◆ Required action ◆
Every line below that includes the word "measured" needs to be copied.

Content starts

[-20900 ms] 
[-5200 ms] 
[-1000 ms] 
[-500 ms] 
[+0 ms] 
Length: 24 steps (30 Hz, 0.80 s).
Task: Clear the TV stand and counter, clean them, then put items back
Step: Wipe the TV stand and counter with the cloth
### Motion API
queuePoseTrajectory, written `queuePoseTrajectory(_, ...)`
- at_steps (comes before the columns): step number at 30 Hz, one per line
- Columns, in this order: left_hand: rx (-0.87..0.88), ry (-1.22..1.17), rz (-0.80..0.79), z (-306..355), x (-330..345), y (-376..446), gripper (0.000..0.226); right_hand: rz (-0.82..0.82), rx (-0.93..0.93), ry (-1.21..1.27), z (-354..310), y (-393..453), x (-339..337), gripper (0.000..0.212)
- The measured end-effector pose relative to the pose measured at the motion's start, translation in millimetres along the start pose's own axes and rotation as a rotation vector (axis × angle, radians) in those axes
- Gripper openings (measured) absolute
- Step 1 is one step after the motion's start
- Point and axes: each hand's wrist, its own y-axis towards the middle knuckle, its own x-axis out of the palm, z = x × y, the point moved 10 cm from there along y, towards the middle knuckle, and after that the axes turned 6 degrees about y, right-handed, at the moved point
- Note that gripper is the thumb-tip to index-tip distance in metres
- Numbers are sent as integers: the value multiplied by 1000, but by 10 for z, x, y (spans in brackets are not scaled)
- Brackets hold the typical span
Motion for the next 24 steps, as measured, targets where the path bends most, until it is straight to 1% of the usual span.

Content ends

◆ Completed task ◆
- The measured end-effector pose relative to the pose measured at the motion's start, translation in millimetres along the start pose's own axes and rotation as a rotation vector (axis × angle, radians) in those axes
- Gripper openings (measured) absolute
Motion for the next 24 steps, as measured, targets where the path bends most, until it is straight to 1% of the usual span.

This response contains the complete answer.